Summary on Parts V and VI
Boethius agrees with Philosophy that good and bad are their own reward. Still, there is such a thing as good fortune and bad fortune, and no sane man prefers being in prison facing execution to being free and wealthy. Why is justice upside down in the world? Is it due to chance? If God is the supreme power in the universe, what is the difference between His rule and chance?
She replies that if one is ignorant of the principle behind order, life could look like chaos. He does not know the divine plan; yet there is no need to doubt that everything happens as it should: “hidden cause confounds the human heart” (p. 103).

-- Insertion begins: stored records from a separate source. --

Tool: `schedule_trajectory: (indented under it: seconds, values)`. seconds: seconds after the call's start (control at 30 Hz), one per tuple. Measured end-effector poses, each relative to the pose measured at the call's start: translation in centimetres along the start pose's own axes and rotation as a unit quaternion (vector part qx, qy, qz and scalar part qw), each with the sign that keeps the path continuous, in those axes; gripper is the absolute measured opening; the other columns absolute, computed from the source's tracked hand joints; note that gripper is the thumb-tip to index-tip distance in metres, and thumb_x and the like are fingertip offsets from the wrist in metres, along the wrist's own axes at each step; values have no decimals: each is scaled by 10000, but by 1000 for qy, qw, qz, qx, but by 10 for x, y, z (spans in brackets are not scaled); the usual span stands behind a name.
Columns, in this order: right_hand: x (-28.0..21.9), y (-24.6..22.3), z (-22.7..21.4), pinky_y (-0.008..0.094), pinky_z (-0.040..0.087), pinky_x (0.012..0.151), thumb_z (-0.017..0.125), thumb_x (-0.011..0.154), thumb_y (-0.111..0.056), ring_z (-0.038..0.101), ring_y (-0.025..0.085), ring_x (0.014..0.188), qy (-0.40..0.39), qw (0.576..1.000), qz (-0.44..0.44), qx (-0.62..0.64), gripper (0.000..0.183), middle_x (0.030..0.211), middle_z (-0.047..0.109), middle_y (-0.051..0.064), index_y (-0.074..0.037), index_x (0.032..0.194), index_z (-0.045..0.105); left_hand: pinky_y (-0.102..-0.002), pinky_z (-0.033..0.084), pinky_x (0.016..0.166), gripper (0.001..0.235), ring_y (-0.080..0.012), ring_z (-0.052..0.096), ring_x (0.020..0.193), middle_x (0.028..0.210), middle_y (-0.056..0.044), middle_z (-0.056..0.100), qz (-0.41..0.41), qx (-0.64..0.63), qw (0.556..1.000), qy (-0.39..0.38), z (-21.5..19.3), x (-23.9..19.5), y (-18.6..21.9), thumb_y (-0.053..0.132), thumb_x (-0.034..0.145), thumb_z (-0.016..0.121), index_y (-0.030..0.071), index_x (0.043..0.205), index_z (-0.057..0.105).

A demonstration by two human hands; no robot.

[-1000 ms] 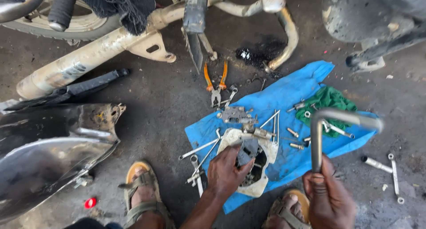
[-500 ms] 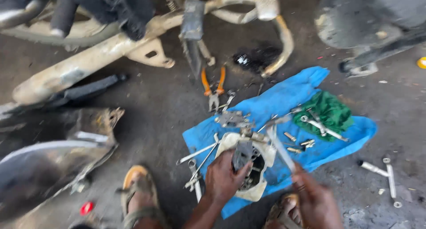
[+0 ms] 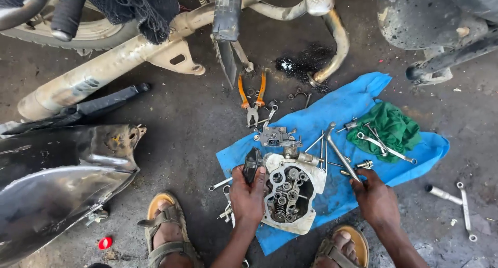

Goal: Disassembling and cleaning a motorcycle cylinder head, removing valves and springs, and wiping surfaces.

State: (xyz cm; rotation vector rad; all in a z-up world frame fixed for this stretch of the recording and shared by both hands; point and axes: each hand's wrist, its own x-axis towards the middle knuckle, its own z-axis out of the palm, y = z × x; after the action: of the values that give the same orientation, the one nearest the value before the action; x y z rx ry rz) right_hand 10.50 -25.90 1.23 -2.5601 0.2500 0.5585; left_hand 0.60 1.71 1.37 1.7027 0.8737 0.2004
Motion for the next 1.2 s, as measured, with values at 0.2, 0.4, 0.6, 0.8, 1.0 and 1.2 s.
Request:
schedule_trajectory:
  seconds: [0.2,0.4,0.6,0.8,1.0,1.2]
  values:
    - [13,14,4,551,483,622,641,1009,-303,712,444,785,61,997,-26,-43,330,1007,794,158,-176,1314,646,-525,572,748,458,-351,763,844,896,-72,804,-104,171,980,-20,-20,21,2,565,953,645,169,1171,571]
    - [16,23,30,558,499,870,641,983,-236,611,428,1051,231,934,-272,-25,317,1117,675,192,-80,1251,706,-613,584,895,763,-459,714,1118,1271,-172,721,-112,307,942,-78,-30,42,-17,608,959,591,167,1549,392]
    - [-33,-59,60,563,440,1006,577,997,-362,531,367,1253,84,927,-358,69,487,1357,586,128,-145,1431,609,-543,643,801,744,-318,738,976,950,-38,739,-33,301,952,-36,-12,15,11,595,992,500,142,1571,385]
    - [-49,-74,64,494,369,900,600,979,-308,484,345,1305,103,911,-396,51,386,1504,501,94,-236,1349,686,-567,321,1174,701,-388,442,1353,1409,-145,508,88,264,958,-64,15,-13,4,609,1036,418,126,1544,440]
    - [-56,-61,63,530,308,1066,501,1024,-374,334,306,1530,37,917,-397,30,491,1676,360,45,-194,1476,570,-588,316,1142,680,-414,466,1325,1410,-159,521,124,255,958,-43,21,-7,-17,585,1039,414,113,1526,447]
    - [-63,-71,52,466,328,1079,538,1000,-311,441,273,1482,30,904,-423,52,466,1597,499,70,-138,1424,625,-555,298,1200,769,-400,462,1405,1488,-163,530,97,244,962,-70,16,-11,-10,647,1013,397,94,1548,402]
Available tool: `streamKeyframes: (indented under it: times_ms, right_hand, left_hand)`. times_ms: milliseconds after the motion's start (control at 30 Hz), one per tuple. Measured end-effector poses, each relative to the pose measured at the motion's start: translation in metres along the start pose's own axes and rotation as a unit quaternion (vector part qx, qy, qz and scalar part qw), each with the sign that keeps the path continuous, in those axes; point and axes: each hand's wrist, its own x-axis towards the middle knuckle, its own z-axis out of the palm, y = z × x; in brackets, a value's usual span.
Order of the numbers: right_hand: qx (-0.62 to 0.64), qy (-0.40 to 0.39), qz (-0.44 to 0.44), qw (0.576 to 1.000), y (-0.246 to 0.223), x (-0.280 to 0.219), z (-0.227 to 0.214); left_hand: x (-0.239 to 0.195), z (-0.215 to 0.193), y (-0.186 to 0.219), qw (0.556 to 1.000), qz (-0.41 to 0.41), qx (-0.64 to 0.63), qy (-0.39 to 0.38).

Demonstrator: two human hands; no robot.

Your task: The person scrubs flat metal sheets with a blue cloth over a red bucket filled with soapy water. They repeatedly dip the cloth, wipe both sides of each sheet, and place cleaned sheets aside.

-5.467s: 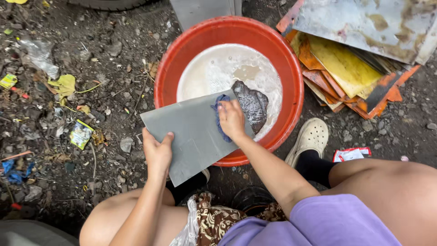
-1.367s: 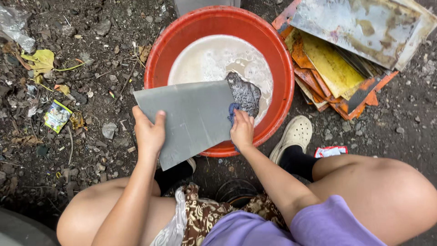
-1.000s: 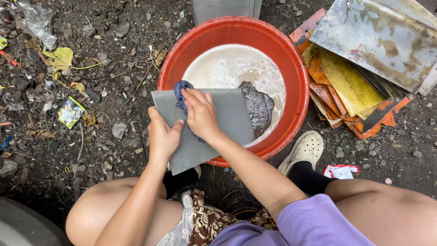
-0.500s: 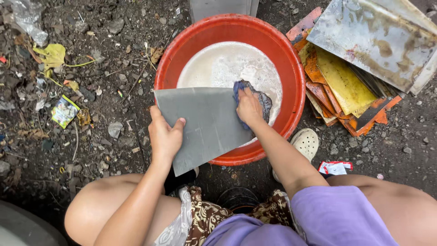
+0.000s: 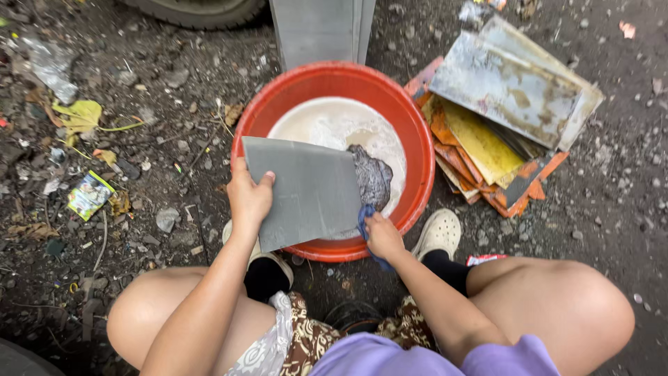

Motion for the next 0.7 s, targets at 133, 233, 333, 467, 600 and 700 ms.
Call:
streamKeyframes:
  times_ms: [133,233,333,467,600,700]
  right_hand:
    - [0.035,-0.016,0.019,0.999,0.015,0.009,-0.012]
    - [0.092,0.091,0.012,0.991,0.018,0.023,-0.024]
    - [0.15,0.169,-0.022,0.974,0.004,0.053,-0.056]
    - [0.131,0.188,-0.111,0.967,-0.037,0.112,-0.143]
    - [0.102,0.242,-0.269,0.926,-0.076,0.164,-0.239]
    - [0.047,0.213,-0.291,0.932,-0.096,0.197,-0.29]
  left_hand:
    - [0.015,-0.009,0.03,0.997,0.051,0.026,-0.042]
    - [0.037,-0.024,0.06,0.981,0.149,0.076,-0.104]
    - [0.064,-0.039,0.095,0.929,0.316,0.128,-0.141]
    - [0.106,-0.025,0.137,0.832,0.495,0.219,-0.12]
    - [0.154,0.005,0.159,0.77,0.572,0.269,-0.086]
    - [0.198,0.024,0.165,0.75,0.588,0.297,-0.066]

Boethius replies that it is the job of Philosophy to unravel the hidden causes, and he is very disturbed by this phenomenon of injustice. Philosophy says that Doubt is like the mythical Hydra’s heads, which grew back when chopped off. Only “intellectual fire” can combat doubt (p. 103). The topics she will address include providence, fate, chance, free will, and predestination.
Providence is the benign plan of life, the causes that come from the unchanging mind of God. The ancients called this plan Fate, but these two words mean different things. Providence is divine reason itself, which oversees all things, but Fate refers to individual life events.

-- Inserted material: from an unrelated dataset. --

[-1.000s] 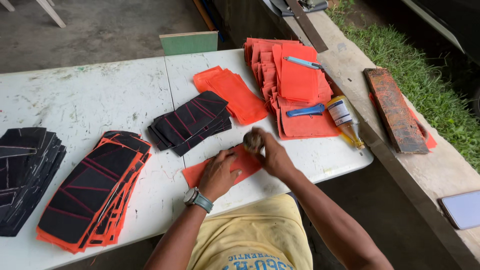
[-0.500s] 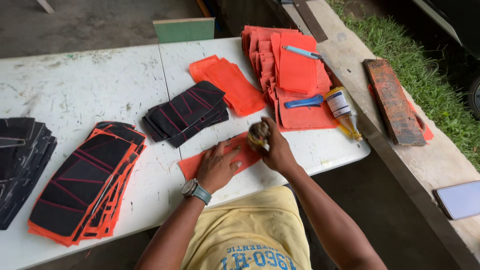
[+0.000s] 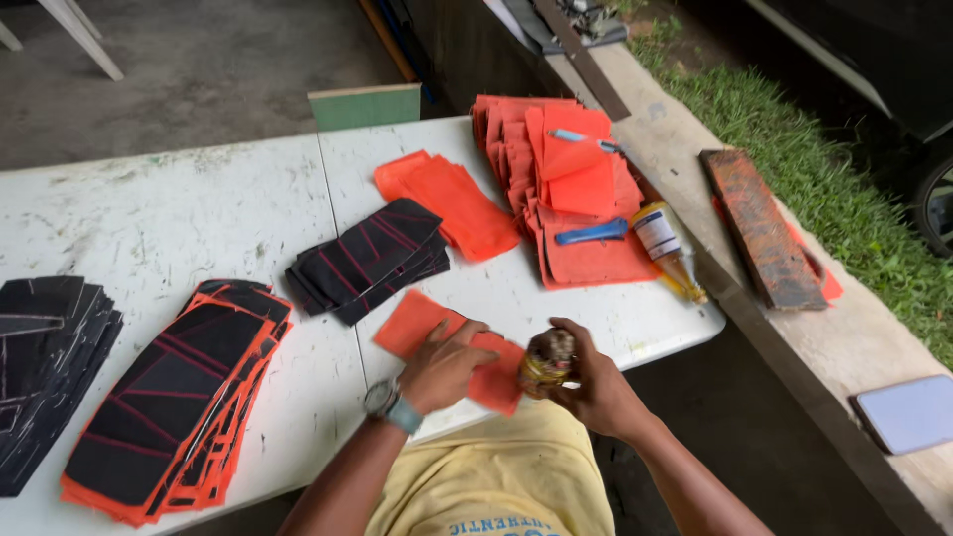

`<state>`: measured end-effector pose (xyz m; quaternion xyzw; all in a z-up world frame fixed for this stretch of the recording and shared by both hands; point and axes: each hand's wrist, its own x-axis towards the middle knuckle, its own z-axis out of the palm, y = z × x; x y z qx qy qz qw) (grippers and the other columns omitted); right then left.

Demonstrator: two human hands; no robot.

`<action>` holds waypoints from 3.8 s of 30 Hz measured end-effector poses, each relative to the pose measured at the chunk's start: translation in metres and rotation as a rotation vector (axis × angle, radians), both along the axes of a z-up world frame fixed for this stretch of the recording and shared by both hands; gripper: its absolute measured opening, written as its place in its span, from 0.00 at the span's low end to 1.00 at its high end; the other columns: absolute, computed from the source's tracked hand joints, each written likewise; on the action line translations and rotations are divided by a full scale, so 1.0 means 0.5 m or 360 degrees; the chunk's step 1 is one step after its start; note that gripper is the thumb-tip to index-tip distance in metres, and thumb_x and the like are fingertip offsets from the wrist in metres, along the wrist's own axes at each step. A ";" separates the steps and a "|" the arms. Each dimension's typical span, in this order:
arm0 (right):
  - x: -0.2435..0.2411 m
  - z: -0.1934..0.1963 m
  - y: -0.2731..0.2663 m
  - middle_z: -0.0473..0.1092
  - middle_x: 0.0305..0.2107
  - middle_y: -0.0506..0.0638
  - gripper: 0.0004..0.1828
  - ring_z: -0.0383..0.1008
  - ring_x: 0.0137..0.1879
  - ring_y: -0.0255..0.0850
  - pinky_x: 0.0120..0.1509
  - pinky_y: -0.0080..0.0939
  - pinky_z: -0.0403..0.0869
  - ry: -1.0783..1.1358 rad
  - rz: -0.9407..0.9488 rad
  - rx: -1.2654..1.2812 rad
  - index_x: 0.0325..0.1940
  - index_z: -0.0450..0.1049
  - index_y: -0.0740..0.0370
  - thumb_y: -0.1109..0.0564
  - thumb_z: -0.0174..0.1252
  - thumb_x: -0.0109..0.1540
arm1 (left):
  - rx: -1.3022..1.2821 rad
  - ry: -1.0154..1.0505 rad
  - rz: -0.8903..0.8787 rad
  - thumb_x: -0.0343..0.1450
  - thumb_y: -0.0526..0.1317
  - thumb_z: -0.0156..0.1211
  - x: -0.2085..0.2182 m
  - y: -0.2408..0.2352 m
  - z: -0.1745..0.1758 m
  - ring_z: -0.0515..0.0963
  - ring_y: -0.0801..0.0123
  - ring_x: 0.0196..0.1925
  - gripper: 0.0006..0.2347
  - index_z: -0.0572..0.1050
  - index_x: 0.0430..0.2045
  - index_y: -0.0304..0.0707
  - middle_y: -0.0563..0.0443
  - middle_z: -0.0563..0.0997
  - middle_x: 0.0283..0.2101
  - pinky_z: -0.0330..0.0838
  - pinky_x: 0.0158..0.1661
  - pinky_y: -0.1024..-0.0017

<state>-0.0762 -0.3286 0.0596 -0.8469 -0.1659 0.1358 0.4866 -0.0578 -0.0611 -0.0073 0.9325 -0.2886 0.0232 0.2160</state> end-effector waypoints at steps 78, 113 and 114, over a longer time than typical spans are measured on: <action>-0.046 -0.042 -0.025 0.75 0.52 0.58 0.47 0.80 0.58 0.48 0.60 0.45 0.78 -0.0368 0.0105 -0.0011 0.71 0.53 0.63 0.63 0.71 0.53 | 0.0828 0.0828 0.0114 0.55 0.46 0.78 0.086 0.078 0.053 0.72 0.58 0.66 0.46 0.56 0.71 0.56 0.47 0.53 0.73 0.42 0.71 0.40; 0.266 -0.094 0.082 0.72 0.55 0.59 0.40 0.76 0.60 0.48 0.61 0.46 0.77 -0.0909 -0.0119 0.0168 0.71 0.55 0.62 0.64 0.69 0.59 | -0.0124 0.0355 0.0291 0.70 0.49 0.60 -0.030 0.027 0.018 0.65 0.54 0.67 0.22 0.72 0.60 0.49 0.47 0.64 0.66 0.54 0.66 0.54; 0.260 -0.102 0.084 0.71 0.56 0.59 0.42 0.75 0.61 0.47 0.62 0.46 0.76 -0.0970 -0.0153 0.0201 0.72 0.53 0.63 0.65 0.69 0.59 | -0.0123 0.0366 0.0277 0.70 0.49 0.60 -0.034 0.027 0.013 0.65 0.55 0.67 0.23 0.72 0.60 0.48 0.47 0.64 0.66 0.54 0.66 0.54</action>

Providence is an unchanging plan, while Fate refers to “the ever-changing web” in time, of the events that God has planned from his perspective in eternity (p. 105). Fate is thus ultimately subject to Providence. Humans do not have a perspective large enough to see the way God does. The wicked do not control our Fate or represent Fate.
What we see is that the fortunes of both good and bad people alternate between adversity and prosperity. God, however, is “the mind’s guide and physician” who looks out from the “watch-tower of Providence,” seeing whatever is suitable for each person at that particular time (p. 107). Humans see only from their own expectations. Sometimes a good man receives a bad fortune for the purpose of “self discovery through hardship” (p. 108). Providence balances things out for the whole world. God is constantly ordering all things towards goodness.

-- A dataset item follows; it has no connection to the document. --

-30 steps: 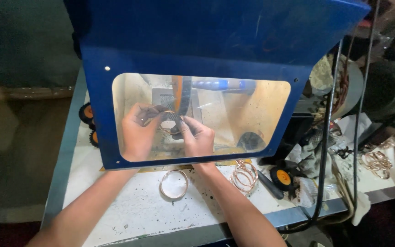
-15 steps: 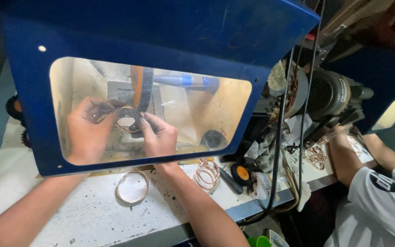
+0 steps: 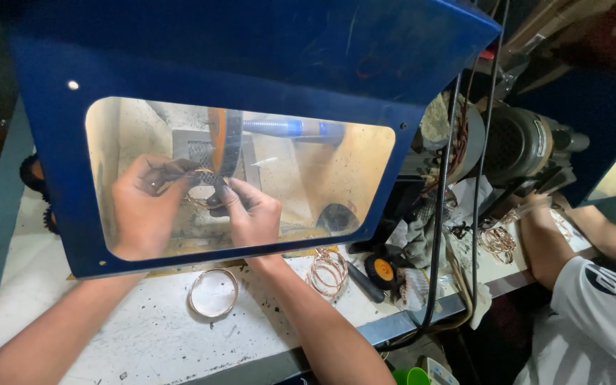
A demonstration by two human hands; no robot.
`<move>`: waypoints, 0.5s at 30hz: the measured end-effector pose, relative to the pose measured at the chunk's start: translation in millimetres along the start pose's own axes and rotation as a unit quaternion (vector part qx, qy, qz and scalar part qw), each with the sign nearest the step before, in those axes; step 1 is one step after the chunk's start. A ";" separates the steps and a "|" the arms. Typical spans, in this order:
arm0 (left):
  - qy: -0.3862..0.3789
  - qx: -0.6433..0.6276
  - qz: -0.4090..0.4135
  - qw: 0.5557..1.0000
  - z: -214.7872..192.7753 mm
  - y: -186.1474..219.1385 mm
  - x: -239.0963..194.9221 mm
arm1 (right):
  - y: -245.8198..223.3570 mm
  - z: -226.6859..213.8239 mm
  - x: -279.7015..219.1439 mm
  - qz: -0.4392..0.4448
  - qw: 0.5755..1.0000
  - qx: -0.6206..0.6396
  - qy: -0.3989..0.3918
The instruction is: The person holds a copper-colored metal ring against a rotating polishing wheel inside a blue fume hood. They rotate the ring to polish different sections while a second person sits nearby. The person continues polishing the same ring throughout the clip.
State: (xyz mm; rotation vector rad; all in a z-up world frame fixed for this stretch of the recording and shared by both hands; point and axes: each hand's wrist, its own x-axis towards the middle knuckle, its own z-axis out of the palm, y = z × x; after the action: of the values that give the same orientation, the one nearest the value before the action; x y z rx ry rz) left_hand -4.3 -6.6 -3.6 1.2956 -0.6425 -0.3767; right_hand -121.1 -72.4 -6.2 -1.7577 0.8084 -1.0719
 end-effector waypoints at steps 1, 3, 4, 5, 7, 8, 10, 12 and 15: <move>0.001 -0.001 -0.003 1.000 1.5 0.9 -0.8 | -1.1 -1.5 -0.2 0.004 1.000 -0.002 -0.004; 0.001 0.008 0.003 1.000 1.4 -3.3 3.0 | -4.3 -0.8 0.9 0.005 1.000 0.009 -0.006; 0.003 -0.003 -0.004 1.000 -0.1 -8.9 4.8 | -6.2 -0.4 0.0 0.005 1.000 0.005 -0.003; 0.005 -0.013 -0.012 1.000 -1.7 -14.7 6.9 | -7.8 0.0 -0.7 0.005 1.000 0.000 -0.001; 0.004 -0.006 -0.017 1.000 -3.3 -6.1 6.2 | -8.1 0.4 -1.0 0.013 1.000 0.006 -0.005; 0.002 -0.002 -0.024 1.000 -2.4 -2.2 5.7 | -7.8 -0.9 -0.8 0.021 1.000 0.009 -0.009; 0.002 -0.005 -0.027 1.000 -0.1 5.7 3.1 | -5.2 -1.1 0.3 0.021 1.000 0.009 -0.008; 0.003 -0.009 -0.030 1.000 1.0 8.2 2.3 | -5.0 -1.5 1.2 0.021 1.000 0.008 -0.009; 0.002 -0.011 -0.033 0.999 0.5 6.4 2.7 | -6.7 -1.7 1.1 0.018 1.000 0.005 -0.008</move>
State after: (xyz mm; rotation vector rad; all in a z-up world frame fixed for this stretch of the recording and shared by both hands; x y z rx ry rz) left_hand -3.2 -7.0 3.3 1.2984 -0.5918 -0.4334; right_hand -121.7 -71.4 0.7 -1.7359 0.8200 -1.0355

Commentary on Parts V and VI
Now after confronting the true nature of internal good and evil, Boethius wants to understand external fortune and misfortune. Why does God allow injustice in the world? Does chance rule the universe?
Philosophy begins by explaining the difference between Providence, or the benign ordering of the universe, and Fate, which for the ancients was a sort of harsh necessity, not always seeming to be fair. Fate seemed capricious and cruel to humans. Philosophy denies this and tries to harmonize the idea of Fate and Providence.
Fate is just the human looking up at the incomprehensible turns of Fortune’s Wheel. Fate is how things fall due in time. If we could see from God’s larger timeless view, we would understand how each stroke of Fate is actually part of a benign plan for each person. Perhaps a good person like Boethius, for instance, needed a hardship like this to test his faith in God. She says if you understood God’s plan, you would know there is no evil anywhere.
This idea that God is a benign unity working all apparent evil into a universal good, requires, she says, “purity of mind” (p. 110). Again, she states that it is Love that maintains the unity and order in the world.
Summary of Part VII
Now Philosophy comes to a surprising conclusion based on the previous arguments: “All fortune is certainly good” (p. 111). Boethius wonders how this could be.
Fortune, she says, is used in the divine scheme to work out things for the good of all, so it is just to every person. If something is useful, it is good. A wise man knows that all fortune is a sort of opportunity, and it is a virtue to remain unmoved by whatever fortune befalls. It is in one’s own hands to shape fortune for one’s own good, whatever it may be.
Commentary on Part VII
Philosophy ends Book IV with a poem to illustrate her point. She shows how the Greek heroes Agamemnon, Odysseus, and Hercules were given hard tasks in life, but they did not back down from taking fate into their own hands and shaping their lives. These great examples show us we should not hang back. Hercules even earned a place in heaven by taking on everything given to him to do, no matter how impossible.